Future development of chemical methods and computational analysis in third-generation sequencing technologies will continue to improve their epigenomic and epitranscriptomic sequencing ability. It remains to be seen whether they can achieve the same accuracy and cost-effectiveness as next-generation sequencing in sequencing DNA and RNA modifications. Another potential of third-generation sequencing is for the simultaneous detection of multiple epigenetic or epitranscriptomic modifications in a single molecule [132, 165]. Such information could help reveal the interplay between different modifications.
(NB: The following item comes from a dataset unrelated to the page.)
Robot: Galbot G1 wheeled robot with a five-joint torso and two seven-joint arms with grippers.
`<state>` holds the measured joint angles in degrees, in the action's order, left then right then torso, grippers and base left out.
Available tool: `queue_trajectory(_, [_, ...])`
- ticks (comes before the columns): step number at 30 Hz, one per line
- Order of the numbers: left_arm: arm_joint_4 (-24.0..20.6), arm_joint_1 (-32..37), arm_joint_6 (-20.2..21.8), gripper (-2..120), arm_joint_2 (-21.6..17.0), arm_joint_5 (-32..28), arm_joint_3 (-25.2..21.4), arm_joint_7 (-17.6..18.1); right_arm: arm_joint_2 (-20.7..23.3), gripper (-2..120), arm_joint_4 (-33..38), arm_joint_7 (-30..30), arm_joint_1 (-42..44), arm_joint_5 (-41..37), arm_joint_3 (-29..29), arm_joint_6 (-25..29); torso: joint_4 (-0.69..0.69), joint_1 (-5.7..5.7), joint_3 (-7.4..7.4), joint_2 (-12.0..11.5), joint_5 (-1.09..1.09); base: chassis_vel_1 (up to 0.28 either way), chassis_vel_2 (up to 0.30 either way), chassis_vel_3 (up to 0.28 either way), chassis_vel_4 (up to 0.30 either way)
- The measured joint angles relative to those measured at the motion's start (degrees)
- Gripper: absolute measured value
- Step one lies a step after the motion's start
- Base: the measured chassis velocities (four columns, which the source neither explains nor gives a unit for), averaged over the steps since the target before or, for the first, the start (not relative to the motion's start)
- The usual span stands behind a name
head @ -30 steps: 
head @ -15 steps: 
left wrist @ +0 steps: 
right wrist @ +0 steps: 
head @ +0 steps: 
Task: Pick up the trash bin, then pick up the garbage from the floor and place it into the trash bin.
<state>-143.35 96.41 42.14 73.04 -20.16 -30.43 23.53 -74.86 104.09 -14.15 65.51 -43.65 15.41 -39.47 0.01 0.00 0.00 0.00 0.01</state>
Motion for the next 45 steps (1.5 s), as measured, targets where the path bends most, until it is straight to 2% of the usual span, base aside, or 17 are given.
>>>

With the rapid development of temporal/spatial DNA and RNA sequencing in recent years, including techniques such as Slide-Seq [166, 167] and Live-Seq [168], researchers have successfully examined the DNA and RNA molecules in their natural locations and in a dynamic manner. These advanced detection technologies also offer valuable insights into their potential application in uncovering epigenetic modifications. While the ability to investigate biological phenomena in real time and within their spatial context is of utmost significance for comprehensive understanding in the field of biology, it is tempting to envision future large-scale live cell temporal/spatial epigenetic sequencing to further enable biological discoveries.